At the New York Rights Fair, “The Rise of the Streaming Giants” panel discussion drew audience questions for 15 minutes as authors and publishing professionals sought to learn more about a book-to-film marketplace that’s been disrupted by a proliferation of streaming services. Throughout the conversation, panelists highlighted how backlist authors and diverse voices benefit from a bidding environment that now includes such streaming services as Netflix, Amazon, and Hulu alongside technology companies or platforms including YouTube, Facebook, and Apple.
“Yes, the streamers are still looking for traditional big blockbuster books,” said John Delaney, founder of John Delaney Literary Consulting who scouts material for HBO. “They are also looking for stuff deemed less conventional. It’s a widening, not an exclusion.”
Panelist Sean Daily, a film rights associate at Hotchkiss & Associates, summed up the promise of adapting content in this landscape. Daily spent years trying to get Josh Karp’s history of National Lampoon magazine, A Futile and Stupid Gesture, adapted. The script had been written nine years ago and the film almost got made four times. But it wasn’t until Netflix had a series of hits with director David Wain’s episodic follow-ups to Wet Hot American Summer that the streaming service came knocking for Wain’s other pet project, A Futile and Stupid Gesture.
Netflix picked up the project based on its internal audience data, and the service also leveraged data to market the final product. “When they put the film on Netflix, they can send an email to everyone who watched Wet, Hot American Summer and say, ‘Look, we’ve got this movie now!’” Daily said. “And they put it at the top of that person’s banner when they log on to Netflix.”
Panelist Mac Hawkins, a literary consultant at Pragmatic, sees the new streaming landscape as a boon for backlist books like Karp’s. “There are only so many books published every year, so eventually you have to look at the backlist,” he said.
All the panelists agreed that these new buyers have started telling more diverse stories. “Diversity is huge,” said Delaney. “Both for characters and geography as well—not just telling stories about New York or Los Angeles. Also, there’s been a huge push for women at the center of movies.”

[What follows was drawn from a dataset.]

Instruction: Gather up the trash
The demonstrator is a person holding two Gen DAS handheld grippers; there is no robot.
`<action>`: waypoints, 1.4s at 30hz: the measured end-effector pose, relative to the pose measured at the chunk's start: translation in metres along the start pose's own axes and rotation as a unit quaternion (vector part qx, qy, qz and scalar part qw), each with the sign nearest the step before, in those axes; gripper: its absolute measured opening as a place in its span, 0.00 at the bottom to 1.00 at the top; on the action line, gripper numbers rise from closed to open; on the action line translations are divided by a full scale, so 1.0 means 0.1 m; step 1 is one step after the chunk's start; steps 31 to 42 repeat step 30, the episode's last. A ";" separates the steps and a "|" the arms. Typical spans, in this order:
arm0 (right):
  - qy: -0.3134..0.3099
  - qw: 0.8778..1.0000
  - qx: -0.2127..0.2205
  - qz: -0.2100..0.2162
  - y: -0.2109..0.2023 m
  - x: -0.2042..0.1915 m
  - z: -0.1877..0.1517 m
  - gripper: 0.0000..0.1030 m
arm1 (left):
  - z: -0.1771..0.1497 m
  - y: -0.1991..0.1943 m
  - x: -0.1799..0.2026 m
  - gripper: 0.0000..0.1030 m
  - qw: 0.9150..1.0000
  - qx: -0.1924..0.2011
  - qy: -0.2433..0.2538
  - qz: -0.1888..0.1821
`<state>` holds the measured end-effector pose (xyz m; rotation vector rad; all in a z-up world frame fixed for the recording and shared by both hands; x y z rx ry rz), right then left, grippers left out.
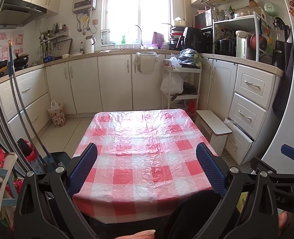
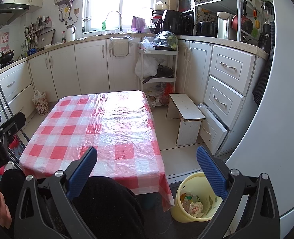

Despite the success of dark stories like A Handmaid’s Tale on Hulu or 13 Reasons Why on Netflix, Conner Literary founder Emily Conner saw huge potential for family-oriented stories as well. “There have been so many very serious, sobering and wonderful pieces of content,” she said. “There is a sincere interest in not just sincere, poppy material, but also warm, affecting, affirming content.”
“There are so many places for things to go now,” said consultant Hawkins. “It opens up the field to all sorts of books that publishers, book buyers authors and editors are thinking, ‘This could never be a movie. This could never be a TV show.’ But we are living in a place where it might be a movie or TV show. And that’s exciting.”